Attorney General Who Is Suing The EPA Picked By Trump To Head EPA

President-elect Trump’s nominee to run the Environmental Protection Agency is Oklahoma Attorney General Scott Pruitt, who has strong ties to the energy industry, is an outspoken critic of climate change, clean energy efforts, and federal regulation in general, and who is currently involved in multi-state lawsuits against the very agency he may soon be put in charge of.

Pruitt, who has been Oklahoma’s AG for six years, is among the attorneys general signing on to litigation alleging that the Obama administration’s Clean Power Plan — which would, among other things, establish a nationwide limit on carbon pollution produced from power plants — violates existing federal law.

“The Clean Power Plan is an unlawful attempt to expand federal bureaucrats’ authority over states’ energy economies in order to shutter coal-fired power plants and eventually other sources of fossil-fuel generated electricity,” Pruitt said in 2015, per Bloomberg.

During his presidential campaign, Trump declared that if he was was elected he would “scrap the Clean Power Plan,” which he described as a “war on coal and the war on miners.”

The Washington Post notes that Pruitt is also among the AGs filing a complaint over the EPA’s recently announced regulations to curb methane emissions.

A 2014 investigation by the NY Times found that a letter sent by Pruitt to the EPA, accusing the agency of exaggerating the amount of air pollution resulting from new natural gas wells in Oklahoma, had actually been written by lawyers for oil and gas giant Devon Energy.

Pruitt has been a vocal opponent of other federal regulatory and reform efforts. His official bio proudly states that he was the first state attorney general to file a lawsuit in an effort to block implementation of the Affordable Care Act. Under his tenure, Oklahoma was also the only holdout to the massive $25 billion mortgage robosigning settlement with the nation’s largest banks.

Response to Pruitt’s nomination from environmental advocates is decidedly negative.

“Over the past five years, Pruitt has used his position as Oklahoma’s top prosecutor to sue the EPA in a series of attempts to deny Americans the benefits of reducing mercury, arsenic, and other toxins from the air we breathe; cutting smog that can cause asthma attacks; and protecting our wetlands and streams,” says Rhea Suh, president of the Natural Resources Defense Council, in a statement about today’s news.

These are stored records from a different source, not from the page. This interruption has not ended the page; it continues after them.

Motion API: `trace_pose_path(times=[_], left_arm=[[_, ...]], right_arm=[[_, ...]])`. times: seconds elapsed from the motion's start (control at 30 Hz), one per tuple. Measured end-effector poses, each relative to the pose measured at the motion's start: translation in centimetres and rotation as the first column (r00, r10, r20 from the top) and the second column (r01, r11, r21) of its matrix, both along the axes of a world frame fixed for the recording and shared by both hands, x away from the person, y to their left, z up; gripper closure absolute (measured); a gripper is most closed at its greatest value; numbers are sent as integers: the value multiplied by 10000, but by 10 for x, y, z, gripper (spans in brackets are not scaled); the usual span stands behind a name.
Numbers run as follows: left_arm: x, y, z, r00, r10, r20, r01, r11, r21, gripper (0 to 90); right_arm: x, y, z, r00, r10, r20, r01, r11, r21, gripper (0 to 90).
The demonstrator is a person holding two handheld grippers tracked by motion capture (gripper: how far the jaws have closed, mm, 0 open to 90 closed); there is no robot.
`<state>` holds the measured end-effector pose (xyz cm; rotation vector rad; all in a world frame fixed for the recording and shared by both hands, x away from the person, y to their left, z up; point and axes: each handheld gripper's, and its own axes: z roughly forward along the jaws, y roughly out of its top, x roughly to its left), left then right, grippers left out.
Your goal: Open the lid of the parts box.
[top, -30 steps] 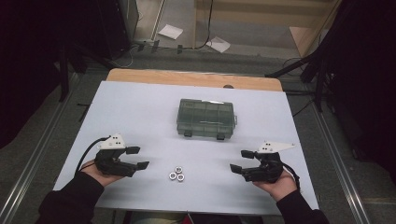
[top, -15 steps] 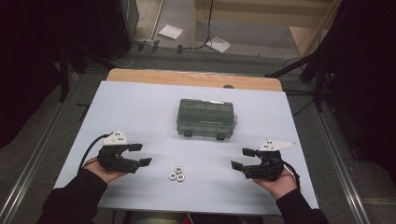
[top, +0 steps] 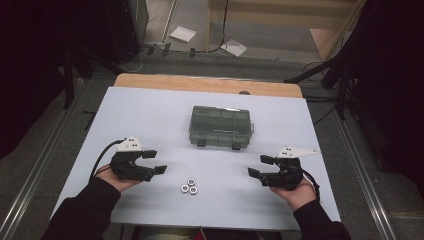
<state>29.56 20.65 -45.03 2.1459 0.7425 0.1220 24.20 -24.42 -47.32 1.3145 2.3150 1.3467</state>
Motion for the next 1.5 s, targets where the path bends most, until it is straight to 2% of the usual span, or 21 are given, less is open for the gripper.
trace_pose_path(times=[0.1,0.33,0.67,0.97,1.17,1.33,1.5], left_arm=[[2,-2,1,10000,21,1,-21,9999,-109,297],[7,-7,-1,10000,-54,22,54,9999,152,297],[16,-10,-1,9999,-40,-162,40,10000,-1,297],[25,-18,-3,9999,-18,-130,21,9998,181,297],[30,-25,-5,9998,-137,-135,138,9998,106,297],[36,-28,-7,9995,31,-318,-31,10000,-3,297],[40,-32,-7,9994,-16,-343,27,9995,308,297]], right_arm=[[2,0,0,9999,-104,-75,104,9999,38,283],[6,-1,0,9997,-234,28,234,9997,-6,289],[12,-4,1,9986,-531,34,531,9986,47,297],[19,-7,1,9969,-790,39,790,9969,34,305],[24,-7,-1,9961,-885,66,885,9961,-17,308],[29,-8,-1,9953,-962,-57,961,9954,-42,309],[34,-5,-3,9952,-977,-69,975,9950,-224,310]])
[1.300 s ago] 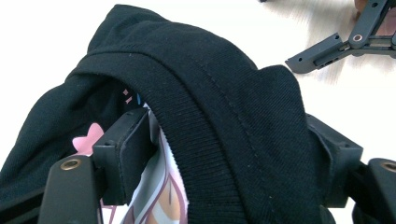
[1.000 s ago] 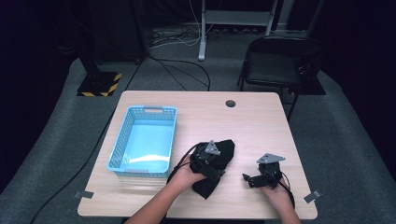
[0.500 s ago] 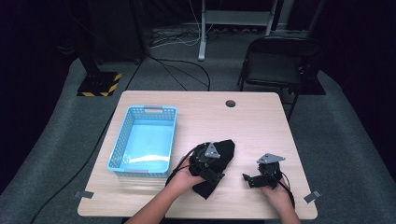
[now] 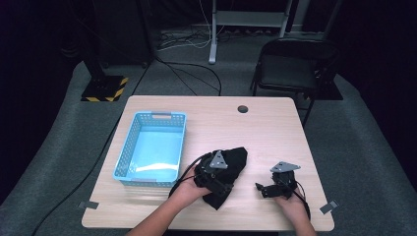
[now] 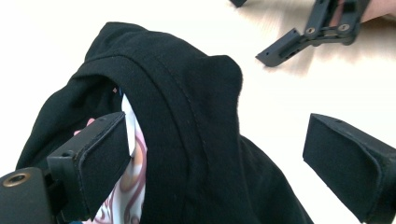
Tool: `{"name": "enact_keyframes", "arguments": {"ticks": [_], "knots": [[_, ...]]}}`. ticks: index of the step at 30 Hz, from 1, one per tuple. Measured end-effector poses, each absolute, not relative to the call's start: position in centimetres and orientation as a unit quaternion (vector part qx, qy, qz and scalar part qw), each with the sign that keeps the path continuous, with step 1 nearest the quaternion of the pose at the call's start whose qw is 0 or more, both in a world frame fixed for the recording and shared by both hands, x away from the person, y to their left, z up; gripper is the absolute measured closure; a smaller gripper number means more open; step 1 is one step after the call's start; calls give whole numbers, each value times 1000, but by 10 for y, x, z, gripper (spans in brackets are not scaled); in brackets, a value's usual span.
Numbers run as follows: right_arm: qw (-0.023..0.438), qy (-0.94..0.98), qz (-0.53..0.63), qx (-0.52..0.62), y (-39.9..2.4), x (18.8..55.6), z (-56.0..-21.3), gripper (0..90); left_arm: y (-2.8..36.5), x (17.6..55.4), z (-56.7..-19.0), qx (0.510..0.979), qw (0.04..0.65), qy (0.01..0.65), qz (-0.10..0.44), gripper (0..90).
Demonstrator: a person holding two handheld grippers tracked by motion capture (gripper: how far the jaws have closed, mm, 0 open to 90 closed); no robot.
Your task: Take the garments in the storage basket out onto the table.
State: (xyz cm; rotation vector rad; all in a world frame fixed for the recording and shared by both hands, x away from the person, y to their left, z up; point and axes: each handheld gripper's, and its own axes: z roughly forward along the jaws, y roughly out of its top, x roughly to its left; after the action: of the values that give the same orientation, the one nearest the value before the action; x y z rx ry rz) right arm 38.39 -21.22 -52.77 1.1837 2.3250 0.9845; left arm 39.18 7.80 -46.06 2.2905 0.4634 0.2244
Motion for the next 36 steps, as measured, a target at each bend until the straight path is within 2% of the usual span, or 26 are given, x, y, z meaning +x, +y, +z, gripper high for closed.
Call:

Michael Brune, Executive Director of the Sierra Club, said today that nominating Pruitt to run the EPA is analogous to “putting an arsonist in charge of fighting fires.”

Pruitt, argues Brune, “cannot be trusted to head the EPA, an agency charged with protecting all Americans from threats to their water, air, and health.”

On Twitter, Sen. Bernie Sanders (VT) called Pruitt’s nomination “sad and dangerous.”

It’s a sentiment that other lawmakers have echoed:

On the other side of the aisle, Sen. Jim Inhofe — also from Oklahoma, and Chair of the Senate Committee on Environment — has praised Pruitt’s nomination.

Inhofe called the AG a “leader and a partner on environmental issues” who — by suing the EPA — “has proven that being a good steward of the environment does not mean burdening tax payers and businesses with red tape.”

The Committee’s Ranking Member, Sen. Barbara Boxer (CA) counters this statement, claiming, “There can be no doubt that Mr. Pruitt is the wrong choice because he will continue to try to roll back our landmark environmental laws like the Clean Air Act and the Clean Water Act, and that is disastrous for the American people.”